Problem to work on
Print every record exactly, with nothing added or left out.

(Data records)
____

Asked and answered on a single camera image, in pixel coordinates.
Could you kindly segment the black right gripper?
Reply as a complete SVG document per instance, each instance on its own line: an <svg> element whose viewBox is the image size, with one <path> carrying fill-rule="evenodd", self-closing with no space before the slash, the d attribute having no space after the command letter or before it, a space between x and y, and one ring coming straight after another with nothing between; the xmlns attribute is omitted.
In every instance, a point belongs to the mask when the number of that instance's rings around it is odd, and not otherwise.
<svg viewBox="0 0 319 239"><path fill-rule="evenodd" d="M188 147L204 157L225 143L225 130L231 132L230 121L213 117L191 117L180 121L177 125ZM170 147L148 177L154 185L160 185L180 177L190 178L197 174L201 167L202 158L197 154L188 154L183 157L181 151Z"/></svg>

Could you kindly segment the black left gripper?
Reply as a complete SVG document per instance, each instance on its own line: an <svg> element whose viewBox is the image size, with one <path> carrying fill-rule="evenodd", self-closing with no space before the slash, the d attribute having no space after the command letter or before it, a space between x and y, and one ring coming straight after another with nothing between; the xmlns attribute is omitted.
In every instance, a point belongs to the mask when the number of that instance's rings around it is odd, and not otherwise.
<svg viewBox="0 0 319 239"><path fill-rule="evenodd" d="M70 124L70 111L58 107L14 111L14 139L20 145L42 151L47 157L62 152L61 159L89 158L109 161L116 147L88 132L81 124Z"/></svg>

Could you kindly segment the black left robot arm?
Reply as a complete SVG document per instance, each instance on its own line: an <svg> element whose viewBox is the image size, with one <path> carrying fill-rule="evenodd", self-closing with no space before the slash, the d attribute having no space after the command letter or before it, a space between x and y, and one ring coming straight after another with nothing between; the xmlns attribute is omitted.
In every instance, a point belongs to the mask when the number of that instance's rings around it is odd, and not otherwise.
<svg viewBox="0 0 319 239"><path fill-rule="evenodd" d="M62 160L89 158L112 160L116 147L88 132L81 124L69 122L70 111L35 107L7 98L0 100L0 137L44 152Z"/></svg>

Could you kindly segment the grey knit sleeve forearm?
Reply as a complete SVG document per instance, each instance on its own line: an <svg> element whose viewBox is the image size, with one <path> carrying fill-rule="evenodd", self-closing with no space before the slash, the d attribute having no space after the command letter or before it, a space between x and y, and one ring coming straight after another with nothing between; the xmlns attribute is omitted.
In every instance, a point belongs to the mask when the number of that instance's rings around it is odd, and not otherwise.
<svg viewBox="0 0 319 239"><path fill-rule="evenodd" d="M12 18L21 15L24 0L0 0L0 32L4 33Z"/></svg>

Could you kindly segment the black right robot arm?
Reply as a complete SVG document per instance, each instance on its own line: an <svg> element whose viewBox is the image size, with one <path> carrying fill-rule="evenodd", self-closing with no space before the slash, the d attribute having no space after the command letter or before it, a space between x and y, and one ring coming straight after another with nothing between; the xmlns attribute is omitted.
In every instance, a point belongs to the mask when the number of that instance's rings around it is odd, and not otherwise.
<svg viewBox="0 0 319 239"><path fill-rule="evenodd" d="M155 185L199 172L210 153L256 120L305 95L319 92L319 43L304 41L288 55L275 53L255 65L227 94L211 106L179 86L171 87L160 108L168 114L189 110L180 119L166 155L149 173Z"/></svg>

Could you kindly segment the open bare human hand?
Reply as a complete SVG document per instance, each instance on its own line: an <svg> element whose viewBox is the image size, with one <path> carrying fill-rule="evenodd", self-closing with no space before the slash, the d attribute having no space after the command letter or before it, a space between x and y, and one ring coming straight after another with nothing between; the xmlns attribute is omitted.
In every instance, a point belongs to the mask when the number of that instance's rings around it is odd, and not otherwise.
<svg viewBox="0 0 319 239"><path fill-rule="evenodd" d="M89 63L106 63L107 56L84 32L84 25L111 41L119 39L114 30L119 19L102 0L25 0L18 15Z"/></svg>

____

Answer to this problem
Asked and answered on a single camera image, in pixel coordinates.
Could you kindly segment the black right gripper?
Reply as a complete SVG document per instance, each instance on its own line: an <svg> element whose viewBox is the image size, with one <path> carrying fill-rule="evenodd", self-closing with no space before the slash, the d attribute having no space after the command letter or before it, a space between x and y, and one ring coming straight after another with nothing between; the xmlns attribute is omitted.
In every instance, a point belongs to the mask when the number of that instance's rings around it is odd, and not otherwise.
<svg viewBox="0 0 319 239"><path fill-rule="evenodd" d="M188 147L204 157L225 143L225 130L231 132L230 121L213 117L191 117L180 121L177 125ZM170 147L148 177L154 185L160 185L180 177L190 178L197 174L201 167L202 158L197 154L188 154L183 157L181 151Z"/></svg>

Could you kindly segment the black left gripper?
Reply as a complete SVG document per instance, each instance on its own line: an <svg> element whose viewBox is the image size, with one <path> carrying fill-rule="evenodd", self-closing with no space before the slash, the d attribute having no space after the command letter or before it, a space between x and y, and one ring coming straight after another with nothing between; the xmlns attribute is omitted.
In every instance, a point belongs to the mask when the number of that instance's rings around it is odd, and not otherwise.
<svg viewBox="0 0 319 239"><path fill-rule="evenodd" d="M70 124L70 111L58 107L14 111L14 139L20 145L42 151L47 157L62 152L61 159L89 158L109 161L116 147L88 132L81 124Z"/></svg>

Could you kindly segment the black left robot arm?
Reply as a complete SVG document per instance, each instance on its own line: an <svg> element whose viewBox is the image size, with one <path> carrying fill-rule="evenodd", self-closing with no space before the slash, the d attribute having no space after the command letter or before it, a space between x and y, and one ring coming straight after another with nothing between; the xmlns attribute is omitted.
In every instance, a point belongs to the mask when the number of that instance's rings around it is odd, and not otherwise.
<svg viewBox="0 0 319 239"><path fill-rule="evenodd" d="M62 160L89 158L112 160L116 147L88 132L81 124L69 122L70 111L35 107L7 98L0 100L0 137L44 152Z"/></svg>

Could you kindly segment the grey knit sleeve forearm?
Reply as a complete SVG document per instance, each instance on its own line: an <svg> element whose viewBox is the image size, with one <path> carrying fill-rule="evenodd", self-closing with no space before the slash, the d attribute having no space after the command letter or before it, a space between x and y, and one ring coming straight after another with nothing between; the xmlns attribute is omitted.
In every instance, a point belongs to the mask when the number of that instance's rings around it is odd, and not otherwise.
<svg viewBox="0 0 319 239"><path fill-rule="evenodd" d="M12 18L21 15L24 0L0 0L0 32L4 33Z"/></svg>

Could you kindly segment the black right robot arm?
Reply as a complete SVG document per instance, each instance on its own line: an <svg> element whose viewBox is the image size, with one <path> carrying fill-rule="evenodd", self-closing with no space before the slash, the d attribute having no space after the command letter or before it, a space between x and y, and one ring coming straight after another with nothing between; the xmlns attribute is omitted.
In every instance, a point belongs to the mask when the number of that instance's rings around it is odd, and not otherwise.
<svg viewBox="0 0 319 239"><path fill-rule="evenodd" d="M155 185L199 172L210 153L256 120L305 95L319 92L319 43L304 41L288 55L275 53L255 65L227 94L211 106L179 86L171 87L160 108L168 114L189 110L180 119L166 155L149 173Z"/></svg>

Could you kindly segment the open bare human hand?
Reply as a complete SVG document per instance, each instance on its own line: an <svg> element whose viewBox is the image size, with one <path> carrying fill-rule="evenodd", self-closing with no space before the slash, the d attribute having no space after the command letter or before it, a space between x and y, and one ring coming straight after another with nothing between; the xmlns attribute is omitted.
In every instance, a point belongs to the mask when the number of that instance's rings around it is odd, and not otherwise.
<svg viewBox="0 0 319 239"><path fill-rule="evenodd" d="M89 63L106 63L107 56L84 32L84 25L111 41L119 39L114 30L119 19L102 0L25 0L18 15Z"/></svg>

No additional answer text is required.